Akka (actor typed actors) cluster, 2 nodes in same jvm, they don't join the cluster

I’ve created an akka cluster with this config on node 1 (flattened):

akka.cluster.roles : [
    "distmem-server"
]
akka.logging-filter : "akka.event.slf4j.Slf4jLoggingFilter"
akka.remote.netty.tcp.hostname : "distmem.lan" <--- this exists in my hosts file and points to localhost, but tried 127.0.0.1 too
akka.cluster.pub-sub.gossip-interval : "150ms"
akka.loglevel : "warning"
akka.loggers : [
    "akka.event.slf4j.Slf4jLogger"
]
akka.actor.provider : "cluster"
akka.remote.netty.tcp.port : 2551
akka.dispatchers.split-dispatcher.executor : "fork-join-executor"
akka.cluster.seed-nodes : [
    "akka.tcp://distmem@distmem.lan:2551"
]
akka.jvm-exit-on-fatal-error : false
akka.dispatchers.split-dispatcher.fork-join-executor.parallelism-min : 1
akka.dispatchers.split-dispatcher.fork-join-executor.parallelism-max : 8
akka.dispatchers.split-dispatcher.fork-join-executor.parallelism-factor : 2
akka.dispatchers.split-dispatcher.type : "Dispatcher"
akka.remote.retry-gate-closed-for : 500
akka.remote.netty.tcp.maximum-frame-size : "32MB"
akka.dispatchers.split-dispatcher.throughput : 32
akka.cluster.jmx.multi-mbeans-in-same-jvm : "on"
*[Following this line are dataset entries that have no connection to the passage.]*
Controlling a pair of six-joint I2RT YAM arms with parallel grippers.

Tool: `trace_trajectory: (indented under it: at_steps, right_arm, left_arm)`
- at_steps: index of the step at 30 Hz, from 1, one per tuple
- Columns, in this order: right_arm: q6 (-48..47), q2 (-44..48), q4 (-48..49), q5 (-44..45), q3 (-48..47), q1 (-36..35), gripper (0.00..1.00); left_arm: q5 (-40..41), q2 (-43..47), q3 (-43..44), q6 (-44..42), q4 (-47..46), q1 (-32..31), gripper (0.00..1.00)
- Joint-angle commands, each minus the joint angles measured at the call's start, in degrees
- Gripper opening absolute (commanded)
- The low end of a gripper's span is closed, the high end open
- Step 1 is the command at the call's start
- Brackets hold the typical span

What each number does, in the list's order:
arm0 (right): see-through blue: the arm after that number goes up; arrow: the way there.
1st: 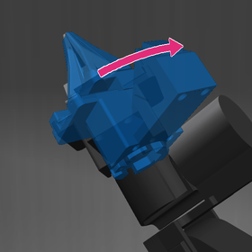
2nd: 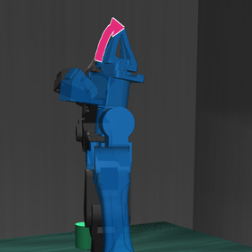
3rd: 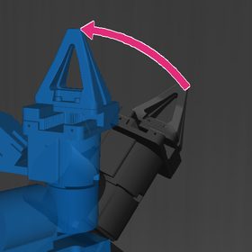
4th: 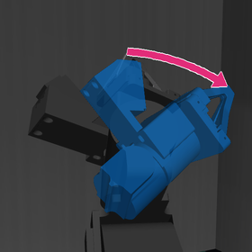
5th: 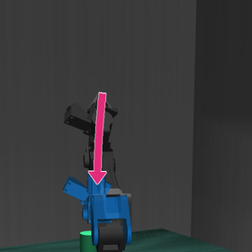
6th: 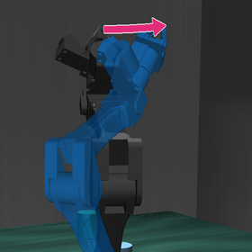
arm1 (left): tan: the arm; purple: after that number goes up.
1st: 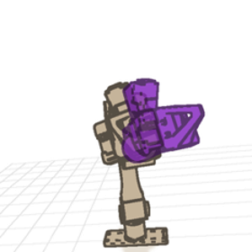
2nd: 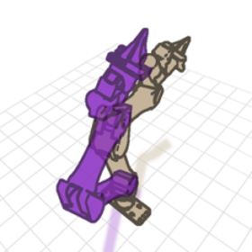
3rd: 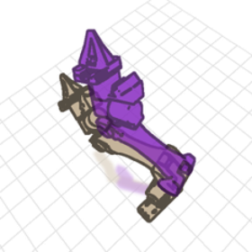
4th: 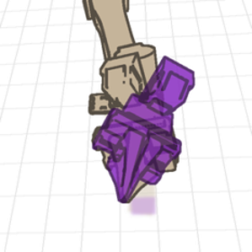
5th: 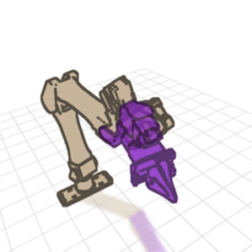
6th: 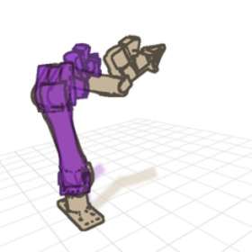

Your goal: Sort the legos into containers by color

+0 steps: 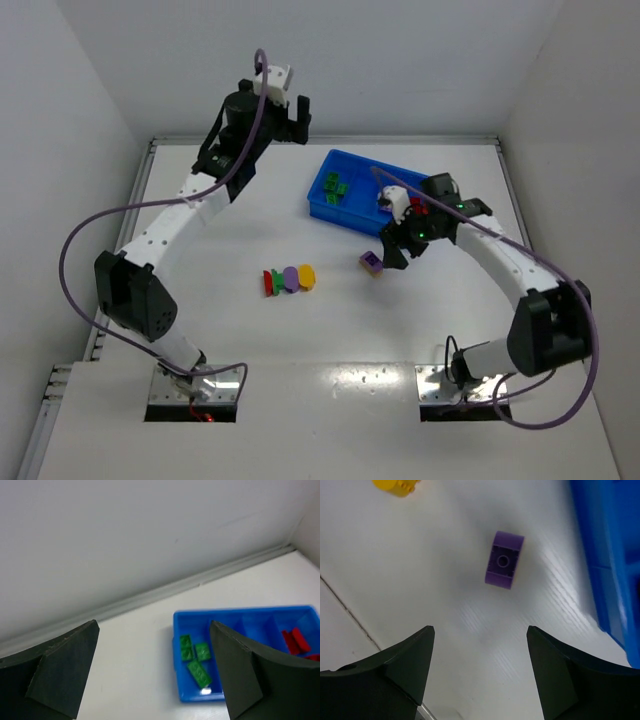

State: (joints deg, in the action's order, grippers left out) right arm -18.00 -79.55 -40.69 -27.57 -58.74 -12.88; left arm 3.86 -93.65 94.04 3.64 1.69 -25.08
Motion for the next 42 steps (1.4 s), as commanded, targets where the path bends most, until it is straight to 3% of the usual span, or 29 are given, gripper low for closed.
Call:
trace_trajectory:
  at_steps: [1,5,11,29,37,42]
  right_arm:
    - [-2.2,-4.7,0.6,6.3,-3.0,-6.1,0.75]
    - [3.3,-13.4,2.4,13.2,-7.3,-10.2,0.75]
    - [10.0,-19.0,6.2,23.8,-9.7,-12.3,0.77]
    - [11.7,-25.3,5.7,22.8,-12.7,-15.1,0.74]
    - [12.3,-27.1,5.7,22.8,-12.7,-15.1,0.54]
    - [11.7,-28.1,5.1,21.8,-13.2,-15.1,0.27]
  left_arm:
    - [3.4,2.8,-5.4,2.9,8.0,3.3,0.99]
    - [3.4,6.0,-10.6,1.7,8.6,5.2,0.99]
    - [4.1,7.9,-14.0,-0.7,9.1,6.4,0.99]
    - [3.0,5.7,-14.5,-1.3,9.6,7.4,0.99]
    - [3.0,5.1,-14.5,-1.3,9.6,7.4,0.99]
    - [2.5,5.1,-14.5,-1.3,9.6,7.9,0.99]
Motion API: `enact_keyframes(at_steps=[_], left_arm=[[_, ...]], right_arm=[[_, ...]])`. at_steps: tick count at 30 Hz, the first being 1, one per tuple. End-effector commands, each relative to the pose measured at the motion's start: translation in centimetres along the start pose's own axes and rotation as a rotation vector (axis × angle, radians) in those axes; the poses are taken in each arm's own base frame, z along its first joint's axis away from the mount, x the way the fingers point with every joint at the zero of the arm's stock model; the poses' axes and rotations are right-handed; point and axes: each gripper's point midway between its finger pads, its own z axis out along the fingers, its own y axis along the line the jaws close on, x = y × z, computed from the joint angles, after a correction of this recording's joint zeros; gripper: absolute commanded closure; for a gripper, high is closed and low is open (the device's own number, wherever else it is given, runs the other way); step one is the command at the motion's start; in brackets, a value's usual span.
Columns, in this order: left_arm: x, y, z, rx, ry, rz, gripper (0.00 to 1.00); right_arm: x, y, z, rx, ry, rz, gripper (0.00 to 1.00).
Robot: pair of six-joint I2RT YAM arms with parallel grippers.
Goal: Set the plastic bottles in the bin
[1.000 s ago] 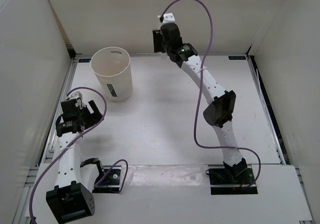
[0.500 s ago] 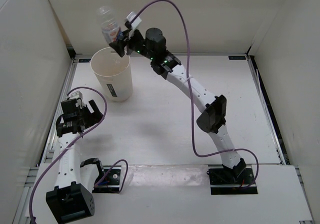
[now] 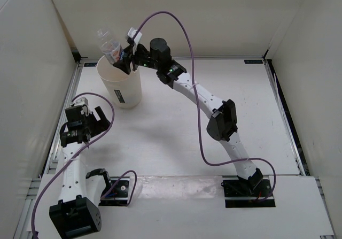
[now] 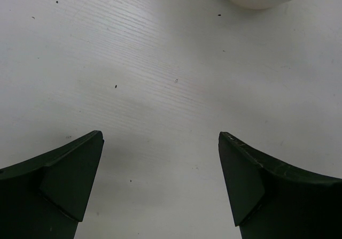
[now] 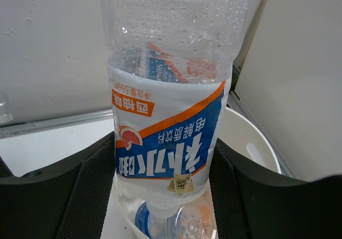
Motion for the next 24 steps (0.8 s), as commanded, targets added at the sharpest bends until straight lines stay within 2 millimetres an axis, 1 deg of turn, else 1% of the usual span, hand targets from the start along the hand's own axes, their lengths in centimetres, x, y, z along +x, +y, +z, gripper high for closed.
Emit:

And the config is the same on 2 apart from

akka.remote.netty.tcp.port : 2552

So I start node 1 (seed node), sleep for 2 secs and start node 2. Each node listens for MemberUp events and I get 1 member up event on each node. But those are for the node registering on itself.

INFO  c.a.d.Actors akka.tcp://distmem@distmem.lan:2551 : Joined the cluster : Member(address = akka.tcp://distmem@distmem.lan:2551, status = Up)
INFO  c.a.d.Actors akka.tcp://distmem@distmem.lan:2552 : Joined the cluster : Member(address = akka.tcp://distmem@distmem.lan:2552, status = Up)

My actor system name is “distmem”.

So seems both nodes create a separate cluster? Or maybe they don’t talk to each other? I am not getting any errors/exceptions. Any ideas what is wrong?

Thanks

You probably have the self node as the first seed-nodes element on both nodes, meaning that each one will join itself. Try with same seed-nodes config on both nodes:

akka.cluster.seed-nodes : [
    "akka.tcp://distmem@distmem.lan:2551", "akka.tcp://distmem@distmem.lan:2552"
]

More info in the https://doc.akka.io/docs/akka/current/cluster-usage.html#joining-to-seed-nodes. When moving to production I’d recommend Akka management bootstrap.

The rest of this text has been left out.